(Items from a data source)
BEGIN
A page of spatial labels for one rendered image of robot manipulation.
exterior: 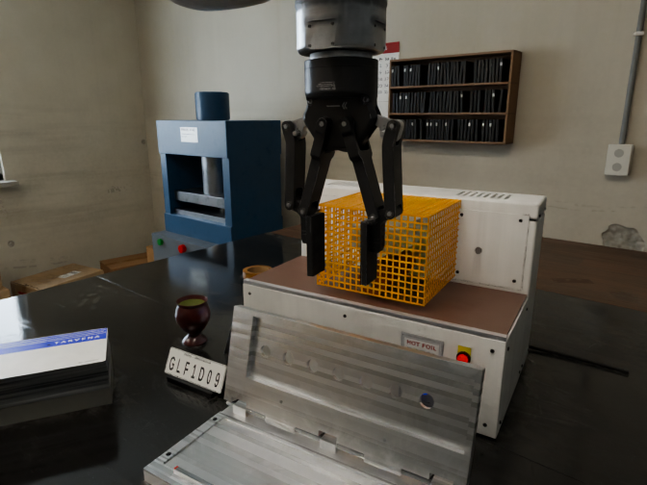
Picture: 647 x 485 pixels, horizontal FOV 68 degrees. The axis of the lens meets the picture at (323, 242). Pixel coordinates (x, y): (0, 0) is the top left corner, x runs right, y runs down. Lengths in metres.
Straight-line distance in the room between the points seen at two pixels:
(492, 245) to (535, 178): 1.41
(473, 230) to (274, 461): 0.58
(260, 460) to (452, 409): 0.31
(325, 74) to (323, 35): 0.03
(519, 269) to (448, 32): 1.75
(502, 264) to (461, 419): 0.40
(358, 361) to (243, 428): 0.25
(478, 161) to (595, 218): 0.58
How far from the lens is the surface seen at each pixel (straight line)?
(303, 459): 0.82
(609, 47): 2.37
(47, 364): 1.02
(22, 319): 1.56
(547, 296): 1.64
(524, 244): 1.02
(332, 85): 0.48
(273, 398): 0.86
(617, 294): 1.77
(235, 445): 0.86
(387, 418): 0.77
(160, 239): 3.14
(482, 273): 1.05
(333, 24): 0.48
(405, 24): 2.72
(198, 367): 1.04
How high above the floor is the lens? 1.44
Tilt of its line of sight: 15 degrees down
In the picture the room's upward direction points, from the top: straight up
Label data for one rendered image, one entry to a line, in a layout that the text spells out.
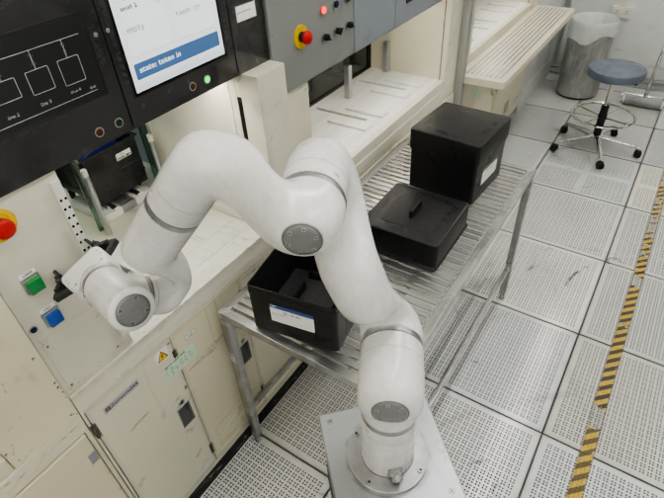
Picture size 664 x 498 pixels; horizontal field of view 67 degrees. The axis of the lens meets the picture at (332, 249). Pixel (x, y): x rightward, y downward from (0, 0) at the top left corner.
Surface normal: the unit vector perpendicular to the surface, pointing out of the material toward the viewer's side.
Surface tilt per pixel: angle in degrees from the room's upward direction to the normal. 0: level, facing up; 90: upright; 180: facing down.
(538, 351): 0
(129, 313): 78
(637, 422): 0
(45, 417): 90
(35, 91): 90
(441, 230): 0
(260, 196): 57
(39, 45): 90
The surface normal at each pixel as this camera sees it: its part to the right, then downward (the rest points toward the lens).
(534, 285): -0.05, -0.77
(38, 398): 0.83, 0.32
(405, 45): -0.55, 0.56
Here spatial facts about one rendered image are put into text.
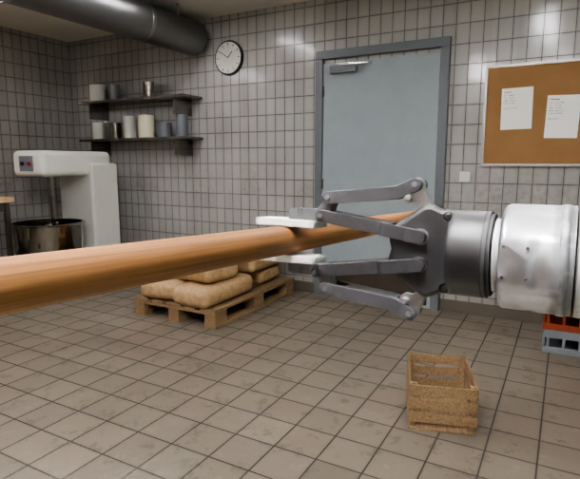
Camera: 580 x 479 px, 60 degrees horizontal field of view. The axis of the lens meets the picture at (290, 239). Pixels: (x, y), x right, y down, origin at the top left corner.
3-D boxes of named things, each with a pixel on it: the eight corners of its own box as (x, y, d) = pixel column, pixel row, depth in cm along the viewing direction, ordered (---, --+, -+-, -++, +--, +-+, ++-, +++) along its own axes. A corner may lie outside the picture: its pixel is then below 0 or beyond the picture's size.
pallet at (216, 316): (215, 329, 366) (215, 310, 364) (135, 314, 404) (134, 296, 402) (293, 293, 470) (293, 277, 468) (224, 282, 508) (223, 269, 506)
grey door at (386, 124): (436, 312, 408) (449, 34, 375) (311, 295, 462) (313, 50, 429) (439, 309, 416) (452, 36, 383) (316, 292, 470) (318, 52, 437)
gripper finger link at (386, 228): (422, 248, 44) (426, 232, 44) (310, 220, 49) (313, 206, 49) (433, 244, 47) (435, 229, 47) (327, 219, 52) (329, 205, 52)
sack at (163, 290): (175, 302, 382) (174, 283, 380) (138, 297, 397) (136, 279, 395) (218, 284, 439) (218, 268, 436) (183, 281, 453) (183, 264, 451)
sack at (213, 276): (241, 277, 401) (241, 258, 399) (208, 285, 372) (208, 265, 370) (187, 269, 437) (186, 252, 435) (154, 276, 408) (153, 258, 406)
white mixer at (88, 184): (44, 298, 450) (32, 149, 430) (0, 289, 481) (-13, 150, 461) (128, 277, 536) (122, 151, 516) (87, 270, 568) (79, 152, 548)
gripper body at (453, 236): (495, 206, 39) (381, 202, 44) (489, 313, 40) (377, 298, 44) (505, 204, 46) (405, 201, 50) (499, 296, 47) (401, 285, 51)
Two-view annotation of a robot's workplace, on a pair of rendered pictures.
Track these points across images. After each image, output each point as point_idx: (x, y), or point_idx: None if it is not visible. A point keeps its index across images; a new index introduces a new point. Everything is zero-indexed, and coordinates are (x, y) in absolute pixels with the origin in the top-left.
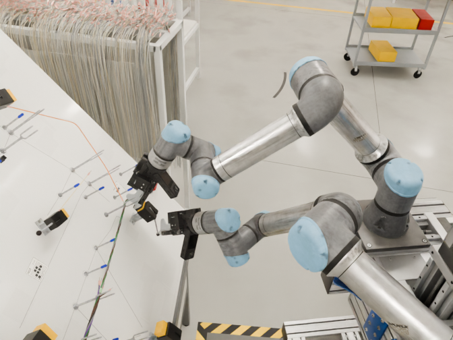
END
- Exercise description -
From the records above, give again exactly the lines running from the line with "white mixer at" to the line with "gripper body at", inclusive.

- Answer -
white mixer at (88, 184): (44, 298, 450) (32, 149, 430) (0, 289, 481) (-13, 150, 461) (128, 277, 536) (122, 151, 516) (87, 270, 568) (79, 152, 548)
gripper body at (453, 236): (495, 206, 39) (381, 202, 44) (489, 313, 40) (377, 298, 44) (505, 204, 46) (405, 201, 50) (499, 296, 47) (401, 285, 51)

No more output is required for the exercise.